Some campers call it Manitoba’s best-kept secret. But those who live and work at East Blue Lake are speaking out to save what’s left of the shore.

“We've lost a tremendous amount of beach, there used to be two volleyball courts out here,” resort owner Arch Dowsett told CTV News.

Dowsett says in the last five years, the view in the area has changed. What was once an extensive sandy beach lined with green grass and picnic tables is now covered by water. Those volleyball courts, now gone.

Long-time camper Michelle Jerg noticed the difference first-hand, while on a recent scuba dive.

"There was a rusted old sign that said 'please park vehicles here’ and we were about 20 feet down, and there was a huge pile of rocks where the old boat launch and parking lot used to be,” Jerg said.

The province says the lake is filling up with groundwater, and there’s no predicting how much water levels will rise or when it will stop.

"Ever since probably late 2000s, a lot of precipitation has come down, so there's surface increases in lakes all over Manitoba, but the real effect on the Blue Lakes is ground water,” said Perry Stonehouse, western regional director  for Manitoba Conservation and Water Stewardship.

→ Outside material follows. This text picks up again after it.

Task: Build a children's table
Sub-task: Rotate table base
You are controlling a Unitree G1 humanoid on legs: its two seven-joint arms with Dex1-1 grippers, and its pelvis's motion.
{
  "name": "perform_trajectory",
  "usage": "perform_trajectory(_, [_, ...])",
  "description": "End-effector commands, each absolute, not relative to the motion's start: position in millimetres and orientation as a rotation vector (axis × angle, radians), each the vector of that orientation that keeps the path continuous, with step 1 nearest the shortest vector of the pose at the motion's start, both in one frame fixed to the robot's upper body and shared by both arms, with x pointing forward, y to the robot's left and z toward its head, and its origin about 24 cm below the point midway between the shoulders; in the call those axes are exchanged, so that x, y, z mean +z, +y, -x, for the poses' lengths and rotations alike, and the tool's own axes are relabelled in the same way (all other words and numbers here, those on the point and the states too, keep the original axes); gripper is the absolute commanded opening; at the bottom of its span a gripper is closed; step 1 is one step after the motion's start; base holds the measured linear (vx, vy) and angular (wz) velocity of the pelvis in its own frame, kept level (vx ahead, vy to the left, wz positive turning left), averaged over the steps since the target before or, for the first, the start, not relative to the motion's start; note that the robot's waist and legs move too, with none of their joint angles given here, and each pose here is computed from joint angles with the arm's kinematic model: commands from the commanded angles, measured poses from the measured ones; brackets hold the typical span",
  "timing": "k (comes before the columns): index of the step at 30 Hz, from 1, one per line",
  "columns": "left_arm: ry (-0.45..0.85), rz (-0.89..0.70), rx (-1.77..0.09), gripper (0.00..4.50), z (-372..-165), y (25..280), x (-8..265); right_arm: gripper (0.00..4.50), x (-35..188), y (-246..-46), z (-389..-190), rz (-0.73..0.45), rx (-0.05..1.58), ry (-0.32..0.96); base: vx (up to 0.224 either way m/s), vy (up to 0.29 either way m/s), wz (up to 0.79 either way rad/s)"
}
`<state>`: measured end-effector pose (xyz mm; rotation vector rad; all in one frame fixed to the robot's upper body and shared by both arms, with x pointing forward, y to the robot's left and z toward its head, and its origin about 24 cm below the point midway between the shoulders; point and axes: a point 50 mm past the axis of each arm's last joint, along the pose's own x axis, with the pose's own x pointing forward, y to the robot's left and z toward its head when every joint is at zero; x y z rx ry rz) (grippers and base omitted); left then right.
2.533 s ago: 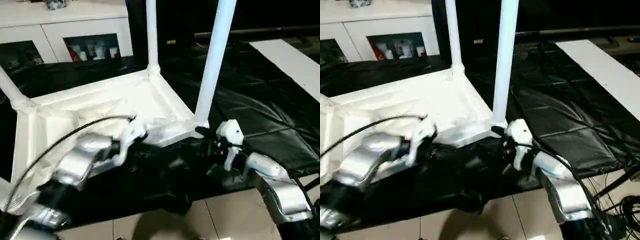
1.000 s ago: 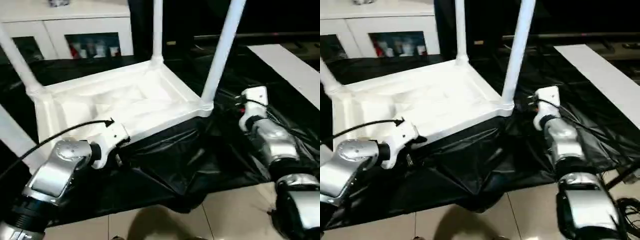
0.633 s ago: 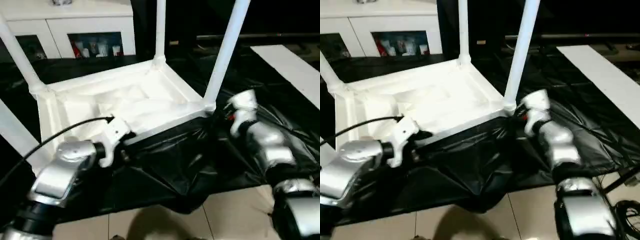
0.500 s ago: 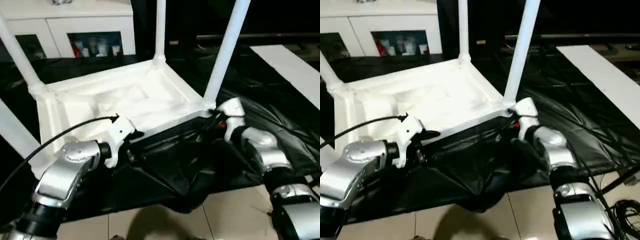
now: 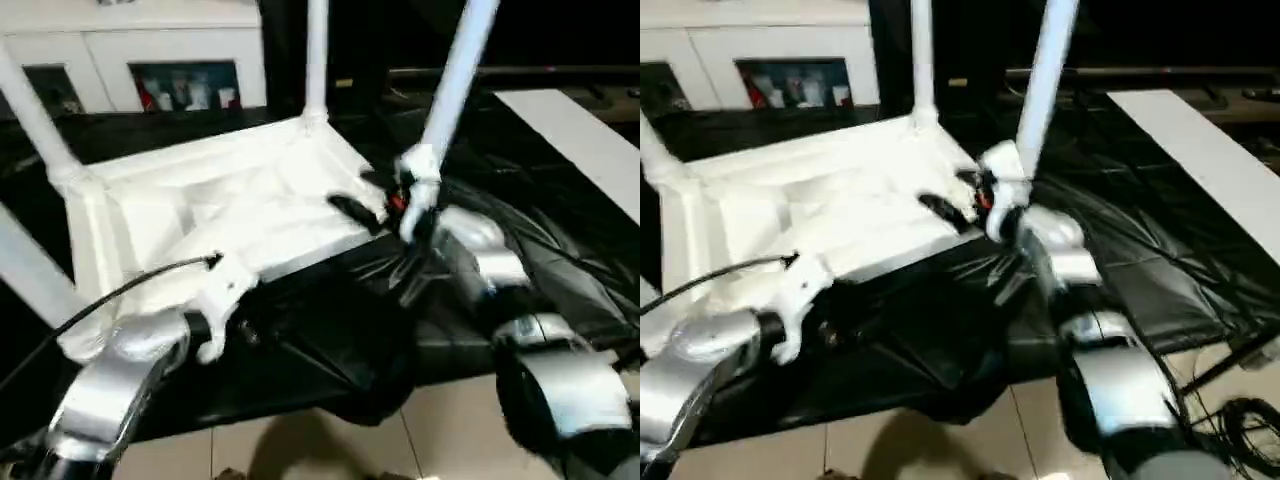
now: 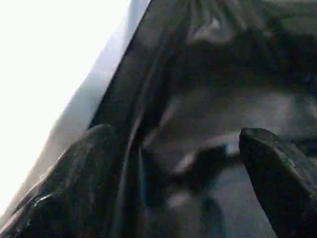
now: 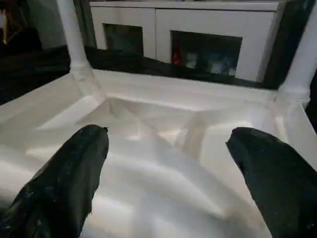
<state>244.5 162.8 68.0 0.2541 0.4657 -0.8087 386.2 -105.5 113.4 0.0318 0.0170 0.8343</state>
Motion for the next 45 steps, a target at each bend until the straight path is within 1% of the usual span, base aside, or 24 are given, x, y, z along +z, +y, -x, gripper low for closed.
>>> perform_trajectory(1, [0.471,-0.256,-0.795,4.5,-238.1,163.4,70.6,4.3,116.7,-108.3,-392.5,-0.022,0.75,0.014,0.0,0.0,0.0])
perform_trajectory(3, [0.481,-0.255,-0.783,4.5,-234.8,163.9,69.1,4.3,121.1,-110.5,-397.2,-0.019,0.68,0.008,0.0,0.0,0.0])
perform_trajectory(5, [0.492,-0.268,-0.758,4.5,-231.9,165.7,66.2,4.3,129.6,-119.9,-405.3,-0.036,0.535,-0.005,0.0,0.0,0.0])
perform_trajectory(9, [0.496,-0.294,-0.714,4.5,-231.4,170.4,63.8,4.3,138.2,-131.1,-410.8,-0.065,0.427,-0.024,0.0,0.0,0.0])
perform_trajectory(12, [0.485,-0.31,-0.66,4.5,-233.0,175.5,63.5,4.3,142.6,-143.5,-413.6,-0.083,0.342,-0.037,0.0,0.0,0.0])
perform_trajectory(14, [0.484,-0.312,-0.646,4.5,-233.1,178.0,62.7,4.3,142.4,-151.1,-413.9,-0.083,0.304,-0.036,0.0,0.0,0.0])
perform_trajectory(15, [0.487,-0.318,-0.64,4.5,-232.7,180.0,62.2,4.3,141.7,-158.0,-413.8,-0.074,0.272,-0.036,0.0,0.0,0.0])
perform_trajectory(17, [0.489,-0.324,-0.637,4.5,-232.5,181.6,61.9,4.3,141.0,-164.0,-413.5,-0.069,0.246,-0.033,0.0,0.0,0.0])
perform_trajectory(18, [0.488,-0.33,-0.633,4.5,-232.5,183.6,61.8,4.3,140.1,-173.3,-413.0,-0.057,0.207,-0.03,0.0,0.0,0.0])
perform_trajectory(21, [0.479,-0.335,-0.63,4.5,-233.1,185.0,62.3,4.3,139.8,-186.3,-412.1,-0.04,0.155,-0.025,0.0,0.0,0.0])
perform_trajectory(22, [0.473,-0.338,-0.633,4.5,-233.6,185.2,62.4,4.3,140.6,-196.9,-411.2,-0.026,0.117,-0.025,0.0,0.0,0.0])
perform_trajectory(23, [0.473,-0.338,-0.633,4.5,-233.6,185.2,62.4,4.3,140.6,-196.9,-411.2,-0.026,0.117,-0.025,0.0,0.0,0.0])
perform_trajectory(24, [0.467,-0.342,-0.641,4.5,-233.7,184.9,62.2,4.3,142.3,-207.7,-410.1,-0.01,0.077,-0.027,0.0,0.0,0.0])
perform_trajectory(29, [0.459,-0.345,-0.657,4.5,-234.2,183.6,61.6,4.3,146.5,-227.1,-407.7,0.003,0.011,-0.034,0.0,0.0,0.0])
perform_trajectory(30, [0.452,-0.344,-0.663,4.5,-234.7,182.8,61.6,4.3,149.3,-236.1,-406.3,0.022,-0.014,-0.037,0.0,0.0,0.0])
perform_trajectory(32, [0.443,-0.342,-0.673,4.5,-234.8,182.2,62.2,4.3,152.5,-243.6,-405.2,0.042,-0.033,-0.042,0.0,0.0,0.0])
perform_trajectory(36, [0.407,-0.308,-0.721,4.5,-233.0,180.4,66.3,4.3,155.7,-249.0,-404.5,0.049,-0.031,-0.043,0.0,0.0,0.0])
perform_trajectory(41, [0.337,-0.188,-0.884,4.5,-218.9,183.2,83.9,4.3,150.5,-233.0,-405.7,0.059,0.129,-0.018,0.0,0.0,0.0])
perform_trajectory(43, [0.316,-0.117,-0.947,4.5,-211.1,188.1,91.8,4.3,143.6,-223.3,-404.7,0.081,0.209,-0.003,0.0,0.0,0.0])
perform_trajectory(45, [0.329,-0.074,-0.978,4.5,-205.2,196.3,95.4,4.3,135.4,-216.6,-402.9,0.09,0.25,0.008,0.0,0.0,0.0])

There’s currently no drain system in place and no plans in the works either.

"At this point, our management system is to not manage water levels in the park for recreational purposes,” Stonehouse said.

While Dowsett says rising water is impacting tourism, the province says water levels will decline, based on the natural cycle of the lake.

When that happens, the province says it will take advantage of any recovered land, and rebuild permanent infrastructure.